My name is Laura and I am a money sloptimist


Ok, so I stole the title of this particular blog from someone much more eloquent than I (one Kate Spicer)  but the sentiment is identical.  This has been a fairly recent discovery for me.  I mean, I have always exhibited fairly ostrich-like tendencies when it comes to analysing my finances but seeing my failings in black and white in this month’s Red magazine – not to mention the fact that I am not alone in such bad habits – was a revelation.

I am your classic money ‘sloptimist’.  Unless a handwritten letter falls onto the mat from my letterbox I am almost always guaranteed not to open it.  Each month, sure as a hoop’s round, my bank will send me my statement in an inconspicuous white envelope sans postmark, my address printed as though it’s been meticulously typed on an old fashioned typewriter.  Well you’re not fooling me bank, you my friend, go straight to the bottom of the pile.  Or, if I am in a particularly menacing mood, the shredder.

When I was working I would cross my fingers and click my heels at ATMs toward the end of the month, never checking my balance, tensely waiting to see if the machine would purr with the sound of paper money awaiting its release into my grubby little hands and, rather swiftly, into the tills of nearby businesses.  Then there are the purchases on my bank card making it nigh impossible to monitor my impulse spending.  Receipts banished to the bottom of the shopping bag and forgotten about until the feel good factor of shopping has subsided.  Online shopping is perhaps the biggest danger of all – it doesn’t even feel like spending!

However, the comedown is nothing short of terrifying.  Lying awake in bed at night wondering where my hard earned wages have disappeared to.  Out with friends, paying for drinks I can’t really afford knowing full well I am precariously balancing between the black and the red of my account but resigning myself to worry about it later.  According to the 10 point check list at the end of the Spicer’s article it would seem my situation may resonate with more than just me.

Now that my work situation has changed I need to wise up – reign my horns it as my mother would say – and stop spending.  I’ve a big year ahead.  I’m moving to the big smoke – job or no job – and next year my mum celebrates a special birthday so I’ve decided to take her on the trip of a lifetime to mark the occasion and that requires a significant amount of saving.  I sat down with a strong cup of coffee and tackled my online banking.

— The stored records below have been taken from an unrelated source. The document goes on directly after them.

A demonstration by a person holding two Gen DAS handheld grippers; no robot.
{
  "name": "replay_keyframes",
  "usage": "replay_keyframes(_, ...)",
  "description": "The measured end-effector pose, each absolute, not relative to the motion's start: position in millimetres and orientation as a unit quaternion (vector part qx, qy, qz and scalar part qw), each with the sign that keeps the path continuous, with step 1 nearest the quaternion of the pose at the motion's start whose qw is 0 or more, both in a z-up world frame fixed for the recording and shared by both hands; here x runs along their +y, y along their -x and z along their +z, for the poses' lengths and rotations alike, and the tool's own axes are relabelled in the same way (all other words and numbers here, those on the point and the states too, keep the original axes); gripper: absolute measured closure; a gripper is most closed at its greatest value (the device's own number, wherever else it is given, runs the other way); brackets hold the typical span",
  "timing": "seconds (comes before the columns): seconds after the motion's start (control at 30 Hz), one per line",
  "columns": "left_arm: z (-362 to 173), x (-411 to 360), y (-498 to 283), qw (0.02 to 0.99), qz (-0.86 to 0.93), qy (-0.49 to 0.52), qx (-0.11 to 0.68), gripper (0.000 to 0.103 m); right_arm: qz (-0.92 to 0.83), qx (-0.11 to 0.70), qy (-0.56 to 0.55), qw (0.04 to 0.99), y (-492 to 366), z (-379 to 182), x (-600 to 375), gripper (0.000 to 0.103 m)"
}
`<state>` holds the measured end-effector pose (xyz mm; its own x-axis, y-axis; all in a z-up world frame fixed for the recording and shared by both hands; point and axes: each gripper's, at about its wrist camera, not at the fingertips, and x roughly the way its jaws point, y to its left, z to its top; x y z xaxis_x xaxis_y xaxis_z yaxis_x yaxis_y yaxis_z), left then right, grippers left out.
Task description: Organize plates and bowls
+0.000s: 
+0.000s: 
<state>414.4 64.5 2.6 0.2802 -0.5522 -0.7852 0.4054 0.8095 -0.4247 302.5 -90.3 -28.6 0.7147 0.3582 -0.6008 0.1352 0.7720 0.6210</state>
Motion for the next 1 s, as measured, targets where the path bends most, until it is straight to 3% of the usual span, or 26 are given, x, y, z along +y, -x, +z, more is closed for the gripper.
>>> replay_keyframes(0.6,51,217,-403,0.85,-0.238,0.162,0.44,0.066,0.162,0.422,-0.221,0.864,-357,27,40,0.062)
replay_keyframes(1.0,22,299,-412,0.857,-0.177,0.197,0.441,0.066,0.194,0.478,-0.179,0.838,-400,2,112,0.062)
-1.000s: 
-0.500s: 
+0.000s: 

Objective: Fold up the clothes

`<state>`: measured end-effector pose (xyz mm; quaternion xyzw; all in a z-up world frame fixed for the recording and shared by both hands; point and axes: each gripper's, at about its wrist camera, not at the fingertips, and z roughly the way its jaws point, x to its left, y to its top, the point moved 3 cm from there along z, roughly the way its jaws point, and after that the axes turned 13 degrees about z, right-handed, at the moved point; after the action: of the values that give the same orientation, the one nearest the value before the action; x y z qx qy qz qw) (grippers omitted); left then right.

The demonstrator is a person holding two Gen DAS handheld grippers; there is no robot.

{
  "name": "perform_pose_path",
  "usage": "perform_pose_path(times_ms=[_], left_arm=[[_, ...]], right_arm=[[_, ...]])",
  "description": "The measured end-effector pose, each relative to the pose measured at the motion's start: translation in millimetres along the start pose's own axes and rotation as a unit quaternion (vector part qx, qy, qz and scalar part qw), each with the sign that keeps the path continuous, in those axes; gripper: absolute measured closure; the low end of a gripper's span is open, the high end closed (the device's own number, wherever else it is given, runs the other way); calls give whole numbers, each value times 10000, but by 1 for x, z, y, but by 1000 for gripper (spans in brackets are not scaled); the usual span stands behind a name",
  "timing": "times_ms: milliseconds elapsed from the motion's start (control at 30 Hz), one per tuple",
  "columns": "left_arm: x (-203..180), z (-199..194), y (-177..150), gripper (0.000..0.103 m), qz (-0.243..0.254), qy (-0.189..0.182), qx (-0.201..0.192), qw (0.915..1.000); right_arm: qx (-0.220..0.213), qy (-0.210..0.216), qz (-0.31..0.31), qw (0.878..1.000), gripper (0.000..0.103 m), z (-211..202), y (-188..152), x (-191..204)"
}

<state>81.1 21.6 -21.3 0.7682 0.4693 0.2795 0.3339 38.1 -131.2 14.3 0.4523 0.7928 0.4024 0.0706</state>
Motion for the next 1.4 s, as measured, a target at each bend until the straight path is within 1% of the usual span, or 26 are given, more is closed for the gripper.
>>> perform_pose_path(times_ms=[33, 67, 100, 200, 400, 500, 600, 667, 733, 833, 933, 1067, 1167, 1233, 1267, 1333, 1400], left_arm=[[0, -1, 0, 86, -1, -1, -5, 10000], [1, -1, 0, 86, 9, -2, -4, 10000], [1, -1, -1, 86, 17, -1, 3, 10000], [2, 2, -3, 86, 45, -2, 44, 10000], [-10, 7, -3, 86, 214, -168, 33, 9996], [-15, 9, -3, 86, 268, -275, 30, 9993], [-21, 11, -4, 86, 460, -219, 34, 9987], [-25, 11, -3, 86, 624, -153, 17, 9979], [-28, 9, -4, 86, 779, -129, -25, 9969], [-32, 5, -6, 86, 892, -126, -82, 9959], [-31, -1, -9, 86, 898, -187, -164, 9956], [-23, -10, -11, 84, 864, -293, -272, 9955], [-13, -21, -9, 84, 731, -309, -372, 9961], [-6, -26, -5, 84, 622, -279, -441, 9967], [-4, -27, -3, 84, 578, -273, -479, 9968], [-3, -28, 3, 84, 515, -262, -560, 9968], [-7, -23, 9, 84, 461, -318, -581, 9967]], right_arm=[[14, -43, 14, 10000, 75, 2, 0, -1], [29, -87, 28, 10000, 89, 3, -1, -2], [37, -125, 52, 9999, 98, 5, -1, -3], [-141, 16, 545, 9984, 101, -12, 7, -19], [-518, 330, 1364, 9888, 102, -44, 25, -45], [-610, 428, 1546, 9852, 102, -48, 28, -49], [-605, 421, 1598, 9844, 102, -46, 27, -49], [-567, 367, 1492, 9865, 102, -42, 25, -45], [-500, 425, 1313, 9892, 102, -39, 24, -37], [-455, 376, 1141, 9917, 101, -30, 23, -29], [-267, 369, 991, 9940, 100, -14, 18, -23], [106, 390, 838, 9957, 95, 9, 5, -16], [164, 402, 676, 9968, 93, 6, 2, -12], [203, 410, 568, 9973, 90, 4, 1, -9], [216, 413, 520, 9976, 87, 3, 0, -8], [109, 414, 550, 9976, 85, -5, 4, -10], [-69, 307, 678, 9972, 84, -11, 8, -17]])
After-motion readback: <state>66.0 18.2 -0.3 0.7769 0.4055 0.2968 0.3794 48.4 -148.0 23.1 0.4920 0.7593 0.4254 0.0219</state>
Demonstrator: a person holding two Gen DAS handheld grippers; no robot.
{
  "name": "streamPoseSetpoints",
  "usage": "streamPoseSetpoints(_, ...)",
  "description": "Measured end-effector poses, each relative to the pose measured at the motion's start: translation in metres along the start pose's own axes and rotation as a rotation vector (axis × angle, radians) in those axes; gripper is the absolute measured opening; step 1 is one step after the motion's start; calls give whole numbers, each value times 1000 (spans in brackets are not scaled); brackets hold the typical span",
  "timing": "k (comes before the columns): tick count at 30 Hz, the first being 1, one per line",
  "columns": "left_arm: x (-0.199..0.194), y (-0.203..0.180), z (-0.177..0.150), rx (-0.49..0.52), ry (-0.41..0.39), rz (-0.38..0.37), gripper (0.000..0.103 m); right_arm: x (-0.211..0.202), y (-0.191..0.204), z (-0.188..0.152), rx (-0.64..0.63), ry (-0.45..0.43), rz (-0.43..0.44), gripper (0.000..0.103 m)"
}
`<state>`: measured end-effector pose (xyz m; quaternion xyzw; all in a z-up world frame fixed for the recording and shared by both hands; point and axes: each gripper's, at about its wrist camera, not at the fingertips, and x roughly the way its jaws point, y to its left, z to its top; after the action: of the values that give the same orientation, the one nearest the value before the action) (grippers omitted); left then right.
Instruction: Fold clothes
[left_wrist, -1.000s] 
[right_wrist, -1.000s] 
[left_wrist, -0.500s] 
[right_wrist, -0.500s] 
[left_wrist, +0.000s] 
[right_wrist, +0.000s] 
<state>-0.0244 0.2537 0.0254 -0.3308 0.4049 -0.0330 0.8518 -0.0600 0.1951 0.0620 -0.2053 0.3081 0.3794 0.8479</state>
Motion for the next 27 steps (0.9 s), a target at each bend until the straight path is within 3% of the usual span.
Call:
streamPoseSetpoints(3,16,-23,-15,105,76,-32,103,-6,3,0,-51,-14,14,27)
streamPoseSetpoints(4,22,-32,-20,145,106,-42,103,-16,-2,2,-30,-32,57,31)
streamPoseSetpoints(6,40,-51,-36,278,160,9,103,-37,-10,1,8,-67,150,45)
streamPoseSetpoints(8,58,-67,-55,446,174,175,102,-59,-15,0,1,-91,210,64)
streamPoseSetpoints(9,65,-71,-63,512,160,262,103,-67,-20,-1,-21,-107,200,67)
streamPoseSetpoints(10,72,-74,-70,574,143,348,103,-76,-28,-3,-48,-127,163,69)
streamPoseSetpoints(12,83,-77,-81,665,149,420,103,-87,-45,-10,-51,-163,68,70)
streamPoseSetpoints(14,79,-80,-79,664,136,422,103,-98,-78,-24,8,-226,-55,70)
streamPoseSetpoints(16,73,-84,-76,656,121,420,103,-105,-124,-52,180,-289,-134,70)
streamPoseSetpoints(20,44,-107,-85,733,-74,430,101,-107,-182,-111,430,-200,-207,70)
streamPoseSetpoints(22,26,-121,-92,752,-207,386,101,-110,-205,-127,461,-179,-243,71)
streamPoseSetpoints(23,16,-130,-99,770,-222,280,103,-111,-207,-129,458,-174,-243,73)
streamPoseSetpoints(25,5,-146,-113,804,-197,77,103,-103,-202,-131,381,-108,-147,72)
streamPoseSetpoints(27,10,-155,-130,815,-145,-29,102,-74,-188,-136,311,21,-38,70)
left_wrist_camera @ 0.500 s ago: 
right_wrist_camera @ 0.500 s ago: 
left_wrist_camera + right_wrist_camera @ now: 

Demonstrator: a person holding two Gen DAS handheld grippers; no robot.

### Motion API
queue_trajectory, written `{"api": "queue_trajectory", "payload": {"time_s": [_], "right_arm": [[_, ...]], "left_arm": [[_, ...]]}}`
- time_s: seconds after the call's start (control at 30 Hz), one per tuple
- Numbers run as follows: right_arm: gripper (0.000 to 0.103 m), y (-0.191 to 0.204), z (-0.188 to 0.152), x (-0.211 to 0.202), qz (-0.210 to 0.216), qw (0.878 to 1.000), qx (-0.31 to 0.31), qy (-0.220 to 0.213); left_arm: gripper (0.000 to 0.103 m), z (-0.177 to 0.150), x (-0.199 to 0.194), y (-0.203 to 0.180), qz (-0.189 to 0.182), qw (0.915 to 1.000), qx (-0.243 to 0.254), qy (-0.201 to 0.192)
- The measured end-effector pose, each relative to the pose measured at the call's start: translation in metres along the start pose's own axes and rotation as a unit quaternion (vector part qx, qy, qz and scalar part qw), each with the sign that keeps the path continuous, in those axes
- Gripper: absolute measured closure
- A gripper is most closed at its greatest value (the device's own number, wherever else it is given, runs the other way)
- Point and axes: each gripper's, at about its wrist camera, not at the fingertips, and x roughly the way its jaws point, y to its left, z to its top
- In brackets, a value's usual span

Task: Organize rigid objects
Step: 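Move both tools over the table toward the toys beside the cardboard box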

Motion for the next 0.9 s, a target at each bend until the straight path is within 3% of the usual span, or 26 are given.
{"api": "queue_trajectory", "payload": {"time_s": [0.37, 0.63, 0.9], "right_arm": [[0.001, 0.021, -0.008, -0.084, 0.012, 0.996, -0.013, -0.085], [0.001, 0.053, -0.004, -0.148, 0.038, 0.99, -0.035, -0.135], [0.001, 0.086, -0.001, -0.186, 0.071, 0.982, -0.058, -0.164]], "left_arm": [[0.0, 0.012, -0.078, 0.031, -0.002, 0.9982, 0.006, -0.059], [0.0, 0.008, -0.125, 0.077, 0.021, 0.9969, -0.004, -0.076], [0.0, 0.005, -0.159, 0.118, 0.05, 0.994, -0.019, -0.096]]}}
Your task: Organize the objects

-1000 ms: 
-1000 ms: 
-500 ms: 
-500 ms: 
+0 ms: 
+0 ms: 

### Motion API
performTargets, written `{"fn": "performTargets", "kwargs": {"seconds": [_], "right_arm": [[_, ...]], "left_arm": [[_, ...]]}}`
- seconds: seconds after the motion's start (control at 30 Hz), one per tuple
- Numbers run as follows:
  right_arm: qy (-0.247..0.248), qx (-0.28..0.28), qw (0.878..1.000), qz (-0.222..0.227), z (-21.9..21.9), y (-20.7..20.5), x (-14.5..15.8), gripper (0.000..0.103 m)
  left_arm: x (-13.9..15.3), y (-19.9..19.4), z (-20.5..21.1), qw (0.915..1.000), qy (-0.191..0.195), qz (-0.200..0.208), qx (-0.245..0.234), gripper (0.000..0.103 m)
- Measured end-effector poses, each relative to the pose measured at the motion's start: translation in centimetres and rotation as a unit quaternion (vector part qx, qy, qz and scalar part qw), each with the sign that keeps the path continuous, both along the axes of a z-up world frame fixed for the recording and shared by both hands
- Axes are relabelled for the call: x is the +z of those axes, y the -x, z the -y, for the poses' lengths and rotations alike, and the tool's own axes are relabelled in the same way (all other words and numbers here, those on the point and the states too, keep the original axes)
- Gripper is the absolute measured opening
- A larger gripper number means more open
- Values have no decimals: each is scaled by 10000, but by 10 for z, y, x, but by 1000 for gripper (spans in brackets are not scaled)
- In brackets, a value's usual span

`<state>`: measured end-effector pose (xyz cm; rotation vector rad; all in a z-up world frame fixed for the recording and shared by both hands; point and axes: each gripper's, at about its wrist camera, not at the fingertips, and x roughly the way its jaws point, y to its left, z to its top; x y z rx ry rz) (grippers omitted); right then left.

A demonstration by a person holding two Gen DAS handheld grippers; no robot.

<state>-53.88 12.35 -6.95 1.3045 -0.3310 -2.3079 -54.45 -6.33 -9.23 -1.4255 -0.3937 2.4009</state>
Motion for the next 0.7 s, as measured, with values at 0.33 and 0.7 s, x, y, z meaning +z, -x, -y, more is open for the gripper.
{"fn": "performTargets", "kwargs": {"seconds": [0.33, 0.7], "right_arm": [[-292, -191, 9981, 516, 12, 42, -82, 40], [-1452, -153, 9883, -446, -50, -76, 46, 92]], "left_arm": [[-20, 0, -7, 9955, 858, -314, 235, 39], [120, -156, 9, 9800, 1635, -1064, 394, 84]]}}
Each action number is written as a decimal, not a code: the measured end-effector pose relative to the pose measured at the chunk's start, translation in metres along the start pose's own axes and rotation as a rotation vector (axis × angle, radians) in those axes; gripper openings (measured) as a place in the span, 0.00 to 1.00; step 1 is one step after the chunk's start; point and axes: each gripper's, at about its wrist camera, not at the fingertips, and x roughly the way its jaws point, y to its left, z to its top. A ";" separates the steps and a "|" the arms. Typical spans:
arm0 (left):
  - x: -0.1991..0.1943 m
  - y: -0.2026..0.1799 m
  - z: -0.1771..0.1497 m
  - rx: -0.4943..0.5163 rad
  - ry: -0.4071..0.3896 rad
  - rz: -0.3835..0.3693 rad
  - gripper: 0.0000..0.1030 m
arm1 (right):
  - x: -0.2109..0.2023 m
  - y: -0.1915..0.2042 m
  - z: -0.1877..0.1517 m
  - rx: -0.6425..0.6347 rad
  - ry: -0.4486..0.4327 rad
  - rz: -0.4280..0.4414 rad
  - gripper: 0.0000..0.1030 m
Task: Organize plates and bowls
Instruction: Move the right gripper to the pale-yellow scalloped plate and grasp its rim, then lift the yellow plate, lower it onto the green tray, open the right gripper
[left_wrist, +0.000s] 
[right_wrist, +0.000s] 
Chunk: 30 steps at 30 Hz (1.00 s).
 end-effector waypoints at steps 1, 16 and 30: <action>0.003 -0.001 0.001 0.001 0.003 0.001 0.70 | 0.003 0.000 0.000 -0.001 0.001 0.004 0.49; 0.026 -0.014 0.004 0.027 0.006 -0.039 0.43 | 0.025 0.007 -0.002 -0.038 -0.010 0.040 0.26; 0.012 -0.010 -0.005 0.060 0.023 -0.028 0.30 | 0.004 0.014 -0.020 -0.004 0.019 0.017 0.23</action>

It wasn’t an easy thing to do.  The paper statements are easy to ignore.  They come separately but online the figures of every one of my accounts are right in front of me, in bold font, impossible to ignore.  I was a bit shocked at how my savings had begun to drip drip away since I stopped working.  If I am truly honest I’m not really surprised as each unnecessary spend has made me wince a little and the stomach knots described in Spicer’s article are very familiar.  I ploughed on and analysed every one of my accounts and set up sub-accounts for things like car insurance, mum’s birthday, holidays etc.

Next up, my Next directory account.  Checking to see if my payments were up to date I went over my recent purchases.  Did I need all those shoes?  Hmm, what do you think?  They were a bit too tight anyway so back to the shop they went.  My pièce de resistance?  An Excel spreadsheet detailing my every spend, monitoring each of my accounts on a month by month basis (it’s only day one and I’m in the enthusiastic phase, ok? 😉 )

I can’t promise I won’t slip up but I’m going to give this money management malarkey a go for the next month.  You never know, it might become second nature after a bit of practice.  Fingers crossed!